Some of the big dogs in private equity are selling. Good luck to those who stick around. The WSJ reports:
Shares of private-equity firms are soaring, and buyout barons are selling.
Top executives at three publicly traded private-equity firms have sold more than $500 million of their firms’ stock over the past year, according to securities filings.
The most recent sellers are Carlyle Group LP co-founders co-Chief Executive William Conway and Chairman Daniel D’Aniello, who have sold between $39.6 million and $48.9 million of stock apiece, according to a securities filing Thursday.
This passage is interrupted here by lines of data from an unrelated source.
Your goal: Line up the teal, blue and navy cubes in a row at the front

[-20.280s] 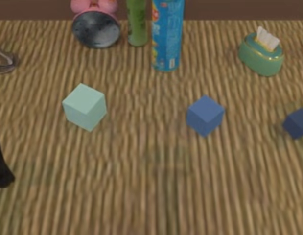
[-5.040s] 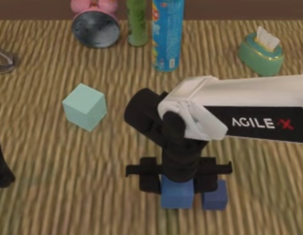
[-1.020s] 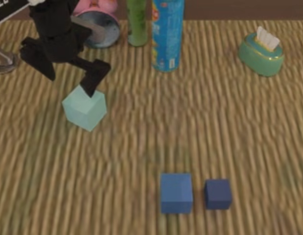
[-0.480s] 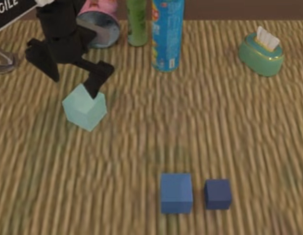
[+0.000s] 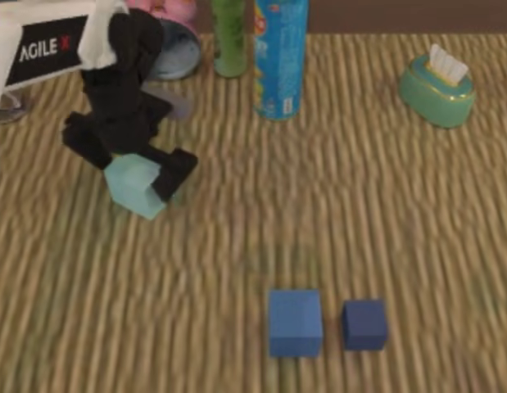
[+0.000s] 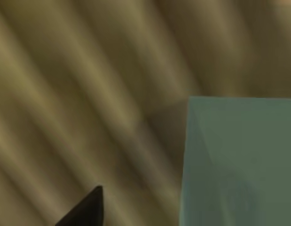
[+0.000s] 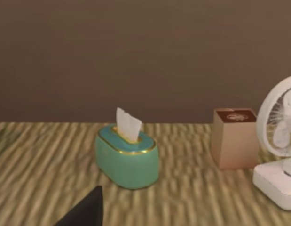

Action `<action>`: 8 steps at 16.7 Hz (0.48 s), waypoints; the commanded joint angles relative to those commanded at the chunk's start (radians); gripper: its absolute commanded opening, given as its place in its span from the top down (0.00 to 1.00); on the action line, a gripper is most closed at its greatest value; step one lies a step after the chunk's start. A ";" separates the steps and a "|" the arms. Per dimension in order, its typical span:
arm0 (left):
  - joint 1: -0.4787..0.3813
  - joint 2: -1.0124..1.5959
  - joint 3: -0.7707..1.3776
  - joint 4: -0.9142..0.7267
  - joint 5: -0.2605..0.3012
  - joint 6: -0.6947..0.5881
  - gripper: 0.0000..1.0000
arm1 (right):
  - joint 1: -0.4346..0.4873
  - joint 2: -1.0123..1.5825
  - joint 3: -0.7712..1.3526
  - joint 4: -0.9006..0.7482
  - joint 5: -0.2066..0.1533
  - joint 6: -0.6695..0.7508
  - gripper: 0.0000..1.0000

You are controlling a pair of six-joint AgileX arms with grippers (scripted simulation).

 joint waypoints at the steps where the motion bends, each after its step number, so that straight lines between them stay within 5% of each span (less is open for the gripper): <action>1: 0.000 0.006 -0.016 0.018 0.000 0.000 0.00 | 0.000 0.000 0.000 0.000 0.000 0.000 0.00; 5: 0.000 0.009 -0.023 0.026 0.000 0.000 0.00 | 0.000 0.000 0.000 0.000 0.000 0.000 0.00; 8: 0.000 0.009 -0.023 0.026 0.000 0.000 0.23 | 0.000 0.000 0.000 0.000 0.000 0.000 0.00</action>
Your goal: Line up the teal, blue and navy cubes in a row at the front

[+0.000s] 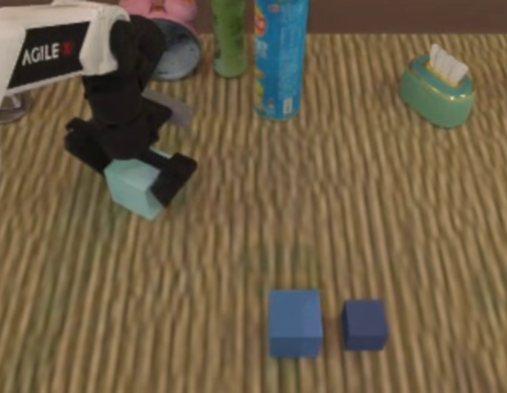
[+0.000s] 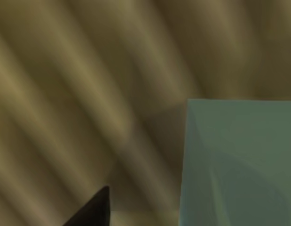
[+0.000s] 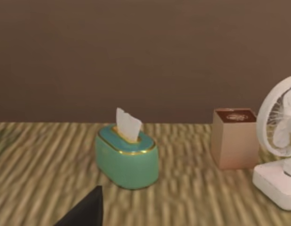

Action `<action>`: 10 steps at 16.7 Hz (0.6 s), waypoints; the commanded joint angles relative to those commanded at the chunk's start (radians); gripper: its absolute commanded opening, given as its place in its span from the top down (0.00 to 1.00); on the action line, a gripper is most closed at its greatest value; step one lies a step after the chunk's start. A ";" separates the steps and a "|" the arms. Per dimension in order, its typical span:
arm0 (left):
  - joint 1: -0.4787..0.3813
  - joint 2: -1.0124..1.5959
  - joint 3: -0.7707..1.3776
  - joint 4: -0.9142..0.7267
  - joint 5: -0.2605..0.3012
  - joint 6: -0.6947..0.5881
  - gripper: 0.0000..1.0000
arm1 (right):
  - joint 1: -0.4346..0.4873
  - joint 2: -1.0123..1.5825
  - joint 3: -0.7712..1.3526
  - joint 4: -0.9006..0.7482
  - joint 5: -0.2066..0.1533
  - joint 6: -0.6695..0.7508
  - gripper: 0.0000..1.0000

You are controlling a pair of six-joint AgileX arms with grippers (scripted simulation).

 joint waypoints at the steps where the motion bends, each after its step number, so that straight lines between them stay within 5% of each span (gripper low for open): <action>1: 0.000 0.000 0.000 0.000 0.000 0.000 0.30 | 0.000 0.000 0.000 0.000 0.000 0.000 0.00; 10: 0.000 0.000 0.000 0.000 0.000 0.000 0.98 | 0.000 0.000 0.000 0.000 0.000 0.000 0.00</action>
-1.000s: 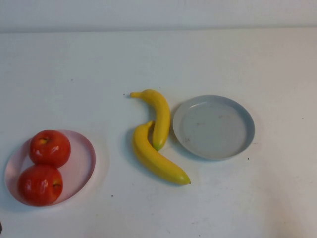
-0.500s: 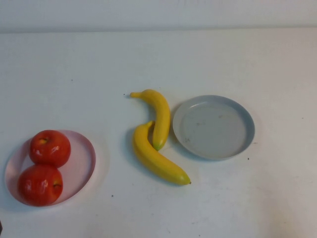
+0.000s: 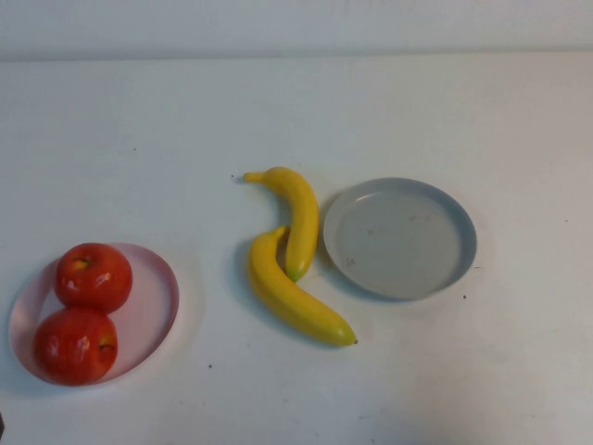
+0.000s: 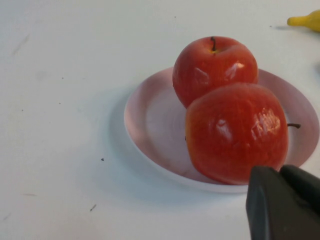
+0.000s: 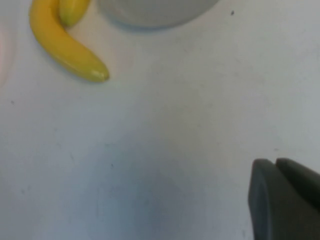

The sale, part of a larger share offering from the Washington firm, marks the first time that any Carlyle employees have reduced stakes in the firm since it went public in May 2012.
The sales follow larger divestments last year by executives at Apollo Global Management LLC. Josh Harris and Marc Rowan together sold about $229 million of stock in the firm they helped Leon Black launch in 1990, according to securities filings.Blackstone Group BX +0.15% LP President Hamilton “Tony” James, meanwhile, sold about $187 million of his stock in 2013 after giving about 900,000 shares to charity in 2012, filings show.
The sales represent the initial wave of top private-equity executives whittling down stakes in their firms, which for most of their existence operated as closely held partnerships. A big reason these firms went public in recent years was to enable their founders and other top executives who had amassed big stakes to cash out of the businesses. While many private partnerships are sold to the next generation of executives, some private-equity firms have become so large that the next tier of firm leaders would be hard pressed to buy out the founders.